View Full Version : Dry Ice for Cryo treatment


Philip Lee
12-15-2003, 06:33 PM
Seasons Greetings to everyone and family on CKD,

I have managed to buy some dry ice locally - temperature -79 below zero.

I have never done serious cryo treatments before , could someone kindly run me through on using dry ice on my blades.

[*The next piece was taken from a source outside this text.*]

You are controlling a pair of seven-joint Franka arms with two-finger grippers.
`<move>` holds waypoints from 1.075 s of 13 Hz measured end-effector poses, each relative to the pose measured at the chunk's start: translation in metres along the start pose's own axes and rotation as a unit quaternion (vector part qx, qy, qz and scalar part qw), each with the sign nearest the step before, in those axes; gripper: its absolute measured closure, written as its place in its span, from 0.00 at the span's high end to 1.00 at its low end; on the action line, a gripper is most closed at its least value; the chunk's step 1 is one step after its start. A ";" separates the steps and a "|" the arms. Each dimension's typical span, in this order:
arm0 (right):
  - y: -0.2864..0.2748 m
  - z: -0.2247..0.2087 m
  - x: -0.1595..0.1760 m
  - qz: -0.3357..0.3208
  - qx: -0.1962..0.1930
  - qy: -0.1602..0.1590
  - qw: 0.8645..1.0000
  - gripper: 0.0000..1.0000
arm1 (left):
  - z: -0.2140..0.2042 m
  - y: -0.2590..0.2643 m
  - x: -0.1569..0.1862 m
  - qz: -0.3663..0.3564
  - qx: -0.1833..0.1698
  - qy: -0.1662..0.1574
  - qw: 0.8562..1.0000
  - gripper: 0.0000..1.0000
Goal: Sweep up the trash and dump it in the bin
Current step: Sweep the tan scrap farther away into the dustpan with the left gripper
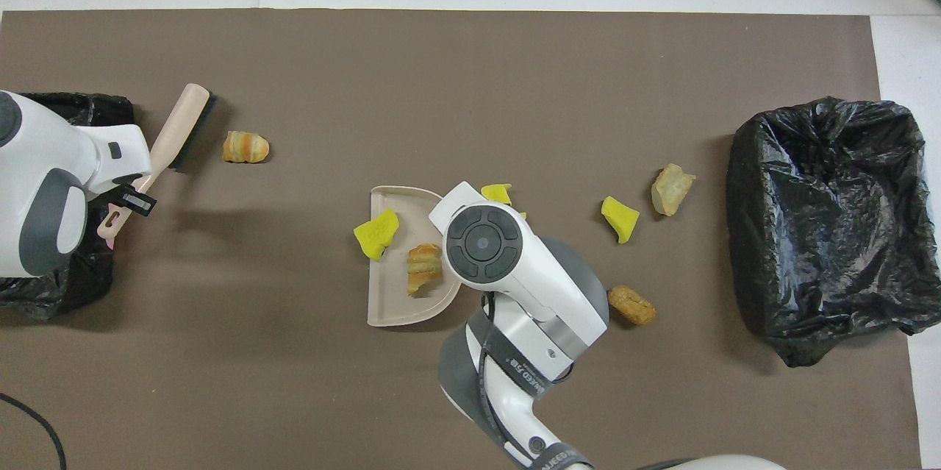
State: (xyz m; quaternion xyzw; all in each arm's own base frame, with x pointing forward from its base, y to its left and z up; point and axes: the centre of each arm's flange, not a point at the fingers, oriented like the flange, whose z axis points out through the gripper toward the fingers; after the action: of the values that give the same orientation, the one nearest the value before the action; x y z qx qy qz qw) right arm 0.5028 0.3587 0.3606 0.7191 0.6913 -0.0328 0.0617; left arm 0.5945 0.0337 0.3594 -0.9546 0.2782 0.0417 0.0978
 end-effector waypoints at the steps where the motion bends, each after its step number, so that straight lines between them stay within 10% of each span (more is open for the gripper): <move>1: 0.000 0.000 0.000 0.001 0.000 0.000 1.000 0.31 | 0.003 0.005 0.001 0.023 -0.004 -0.006 1.000 0.26; 14: 0.008 0.009 -0.006 0.011 -0.008 0.010 1.000 0.31 | -0.023 0.254 0.004 0.088 -0.072 -0.059 0.992 0.26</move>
State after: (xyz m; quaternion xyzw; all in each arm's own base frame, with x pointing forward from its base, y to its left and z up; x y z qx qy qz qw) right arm 0.5107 0.3509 0.3532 0.7264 0.6843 -0.0192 0.0613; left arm 0.4612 -0.1830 0.3397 -0.9269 0.3511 0.1260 0.0414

At present, i do one temper cycle, into the deep freezer - temp - 5 below. Then i do the second temper after leaving the blade their for 1 week.

Thanks in advance.


Philip Lee

RPatton
12-16-2003, 08:10 AM
Philip,
The Crucible handbook recommends one heat draw before freezing for stress relief to reduce the risk of cracking. I subscribe to this myself. I've talked to several makers who practice 'continuous quench' where the as-quenched blade is gradually cooled and then frozen before any tempering is done. I've tried that too. Then I cracked a nice 1095 blade and decided that I'd stick to one temper and then freeze.

As for leaving them in the ice for a week....I'm not so sure that time at temperature is as important as the fact that the steel is going through the extreme range of temp...the trip is more important than the destination so to speak. Your blades are as cold as they're going to get in say 4-6 hours. Maybe more, maybe less. I don't think you need to keep them there for a week.

Follow with two more heat draws and you should be in good
shape. And like so many other issues in knifemaking...if you ask five makers for an answer....you may get five different answers.
:)


Happy Holidays
Rob

shgeo
12-16-2003, 02:34 PM
I use a dry ice treatment in a continuous quench on tool steels. For S30V, I snap temper like Crucible recommends.
For the tool steels, I use an interrupted oil quench. Only leave in the oil until the blade gets black, then air cool to room temp, then into the cooler on dry ice overnight. Triple temper the next morning. Mostly, I am doing D2 this way. I got the procedure from Bohler/Uddeholm's data sheets on heat treating tool steel and for D2.

http://www.bucorp.com/pdfs/UddeholmHeatTreatmentofToolSteel.pdf

http://www.bucorp.com/Products/ColdWorkSteels/DataSheets/aisi_d2.pdf

They recommend cold treatment at dry ice temperatures after quenching.